**Problem to work on**
Starting at the top of the entries, restate word for word each line up to and including the one with "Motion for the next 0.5".

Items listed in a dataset
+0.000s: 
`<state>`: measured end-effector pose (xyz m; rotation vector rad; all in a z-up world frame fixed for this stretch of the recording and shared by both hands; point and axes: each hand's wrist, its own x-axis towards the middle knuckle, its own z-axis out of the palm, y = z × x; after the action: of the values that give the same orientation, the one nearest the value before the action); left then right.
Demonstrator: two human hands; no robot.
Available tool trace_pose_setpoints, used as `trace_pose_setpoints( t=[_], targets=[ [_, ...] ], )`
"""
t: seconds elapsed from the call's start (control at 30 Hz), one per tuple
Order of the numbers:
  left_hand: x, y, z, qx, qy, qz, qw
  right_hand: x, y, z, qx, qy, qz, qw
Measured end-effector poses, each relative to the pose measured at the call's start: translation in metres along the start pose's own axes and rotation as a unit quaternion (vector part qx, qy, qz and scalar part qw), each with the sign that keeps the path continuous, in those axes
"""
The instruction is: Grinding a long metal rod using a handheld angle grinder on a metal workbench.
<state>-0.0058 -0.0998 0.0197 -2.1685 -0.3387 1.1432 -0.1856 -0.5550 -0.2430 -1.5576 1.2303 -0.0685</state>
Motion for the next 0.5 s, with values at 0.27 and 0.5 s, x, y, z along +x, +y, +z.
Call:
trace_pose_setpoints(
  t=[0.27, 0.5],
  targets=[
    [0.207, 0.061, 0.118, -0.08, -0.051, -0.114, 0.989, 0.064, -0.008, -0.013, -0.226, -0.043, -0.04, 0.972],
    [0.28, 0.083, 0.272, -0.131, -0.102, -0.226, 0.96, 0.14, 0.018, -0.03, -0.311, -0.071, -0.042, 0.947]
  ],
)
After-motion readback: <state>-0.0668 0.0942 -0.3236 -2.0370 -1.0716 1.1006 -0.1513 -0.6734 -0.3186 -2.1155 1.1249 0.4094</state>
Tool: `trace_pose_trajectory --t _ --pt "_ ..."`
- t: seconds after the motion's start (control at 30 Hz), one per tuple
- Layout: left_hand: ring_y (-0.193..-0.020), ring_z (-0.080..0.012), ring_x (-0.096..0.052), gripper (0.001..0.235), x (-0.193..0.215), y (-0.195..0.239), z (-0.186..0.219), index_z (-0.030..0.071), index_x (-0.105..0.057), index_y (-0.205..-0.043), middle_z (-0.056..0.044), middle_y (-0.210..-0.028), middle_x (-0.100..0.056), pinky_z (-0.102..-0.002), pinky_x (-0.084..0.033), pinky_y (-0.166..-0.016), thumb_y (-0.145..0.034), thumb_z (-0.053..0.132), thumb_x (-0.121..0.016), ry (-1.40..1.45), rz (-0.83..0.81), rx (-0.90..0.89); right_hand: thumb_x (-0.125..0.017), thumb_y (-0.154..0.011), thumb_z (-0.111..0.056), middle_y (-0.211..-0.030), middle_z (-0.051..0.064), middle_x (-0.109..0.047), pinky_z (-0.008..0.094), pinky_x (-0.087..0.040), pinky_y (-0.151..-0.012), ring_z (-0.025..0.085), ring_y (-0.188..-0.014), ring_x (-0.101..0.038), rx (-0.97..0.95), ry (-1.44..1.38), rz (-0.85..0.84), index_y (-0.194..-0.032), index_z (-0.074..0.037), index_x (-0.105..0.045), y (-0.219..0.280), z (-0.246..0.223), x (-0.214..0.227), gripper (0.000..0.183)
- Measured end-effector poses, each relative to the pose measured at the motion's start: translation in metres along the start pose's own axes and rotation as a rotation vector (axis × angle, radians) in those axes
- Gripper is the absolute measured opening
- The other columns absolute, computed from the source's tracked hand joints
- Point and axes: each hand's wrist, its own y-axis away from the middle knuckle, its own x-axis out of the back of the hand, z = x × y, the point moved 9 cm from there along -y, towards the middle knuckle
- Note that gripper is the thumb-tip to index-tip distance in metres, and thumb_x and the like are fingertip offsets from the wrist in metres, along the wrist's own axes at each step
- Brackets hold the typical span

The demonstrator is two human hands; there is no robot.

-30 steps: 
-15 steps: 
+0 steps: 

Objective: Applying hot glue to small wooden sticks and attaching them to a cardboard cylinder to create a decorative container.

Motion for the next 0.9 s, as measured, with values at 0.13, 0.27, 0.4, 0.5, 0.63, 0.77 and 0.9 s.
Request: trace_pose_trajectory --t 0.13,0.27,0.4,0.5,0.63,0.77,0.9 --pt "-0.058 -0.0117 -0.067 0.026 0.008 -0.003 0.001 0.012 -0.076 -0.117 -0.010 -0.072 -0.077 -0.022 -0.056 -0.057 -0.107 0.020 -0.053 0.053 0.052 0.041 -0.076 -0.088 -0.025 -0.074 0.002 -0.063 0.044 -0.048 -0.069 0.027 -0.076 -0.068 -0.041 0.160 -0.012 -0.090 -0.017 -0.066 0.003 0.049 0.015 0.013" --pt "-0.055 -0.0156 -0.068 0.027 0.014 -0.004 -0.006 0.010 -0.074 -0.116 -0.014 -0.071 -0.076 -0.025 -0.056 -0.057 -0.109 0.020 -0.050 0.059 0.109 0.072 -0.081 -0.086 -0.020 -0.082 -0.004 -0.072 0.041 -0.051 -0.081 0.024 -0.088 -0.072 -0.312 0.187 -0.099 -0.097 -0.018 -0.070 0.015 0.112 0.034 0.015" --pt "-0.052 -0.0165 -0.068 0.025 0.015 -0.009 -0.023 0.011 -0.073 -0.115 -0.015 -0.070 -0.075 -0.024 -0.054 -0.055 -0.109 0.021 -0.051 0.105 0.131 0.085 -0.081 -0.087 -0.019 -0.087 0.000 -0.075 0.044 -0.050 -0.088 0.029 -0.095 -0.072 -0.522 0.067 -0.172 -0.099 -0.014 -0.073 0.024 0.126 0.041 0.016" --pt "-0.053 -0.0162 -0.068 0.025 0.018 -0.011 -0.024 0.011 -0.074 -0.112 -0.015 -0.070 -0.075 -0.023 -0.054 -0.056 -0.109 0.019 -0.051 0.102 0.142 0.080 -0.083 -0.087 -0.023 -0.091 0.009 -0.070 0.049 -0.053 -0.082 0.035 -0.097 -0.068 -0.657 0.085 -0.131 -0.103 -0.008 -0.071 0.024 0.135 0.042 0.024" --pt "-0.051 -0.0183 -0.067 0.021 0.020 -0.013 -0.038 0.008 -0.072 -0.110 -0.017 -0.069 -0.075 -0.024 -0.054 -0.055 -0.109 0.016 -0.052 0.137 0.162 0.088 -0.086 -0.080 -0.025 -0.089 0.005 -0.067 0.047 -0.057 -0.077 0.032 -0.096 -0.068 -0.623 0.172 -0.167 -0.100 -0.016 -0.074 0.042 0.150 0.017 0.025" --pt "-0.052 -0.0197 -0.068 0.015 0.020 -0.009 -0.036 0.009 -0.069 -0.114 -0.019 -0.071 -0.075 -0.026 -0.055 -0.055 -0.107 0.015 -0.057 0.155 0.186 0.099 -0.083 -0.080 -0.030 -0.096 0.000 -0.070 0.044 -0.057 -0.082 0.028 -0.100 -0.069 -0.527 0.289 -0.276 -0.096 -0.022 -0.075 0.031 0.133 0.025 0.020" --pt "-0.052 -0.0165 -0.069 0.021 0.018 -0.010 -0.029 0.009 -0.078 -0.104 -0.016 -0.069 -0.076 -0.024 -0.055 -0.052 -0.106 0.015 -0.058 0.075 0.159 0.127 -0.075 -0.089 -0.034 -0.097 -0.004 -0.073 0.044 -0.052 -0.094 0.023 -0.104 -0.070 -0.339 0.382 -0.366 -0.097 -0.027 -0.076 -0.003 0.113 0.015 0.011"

**Written response**
+0.000s: 
`<state>`: measured end-effector pose (xyz m; rotation vector rad; all in a z-up world frame fixed for this stretch of the recording and shared by both hands; point and axes: each hand's wrist, its own x-axis towards the middle knuckle, its own z-axis out of the palm, y = z × x; after the action: of the values that give the same orientation, the one nearest the value before the action); left then right.
Demonstrator: two human hands; no robot.
Available tool trace_pose_setpoints, used as `trace_pose_setpoints( t=[_], targets=[ [_, ...] ], )`
"""
t: seconds elapsed from the call's start (control at 30 Hz), one per tuple
Order of the numbers:
  left_hand: x, y, z, qx, qy, qz, qw
  right_hand: x, y, z, qx, qy, qz, qw
Measured end-effector poses, each relative to the pose measured at the call's start: translation in metres along the start pose's own axes and rotation as a unit quaternion (vector part qx, qy, qz and scalar part qw), each with the sign that keeps the path continuous, in those axes
"""
The instruction is: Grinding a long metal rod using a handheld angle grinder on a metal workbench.
<state>-0.0058 -0.0998 0.0197 -2.1685 -0.3387 1.1432 -0.1856 -0.5550 -0.2430 -1.5576 1.2303 -0.0685</state>
Motion for the next 0.5 s, with values at 0.27 and 0.5 s, x, y, z along +x, +y, +z.

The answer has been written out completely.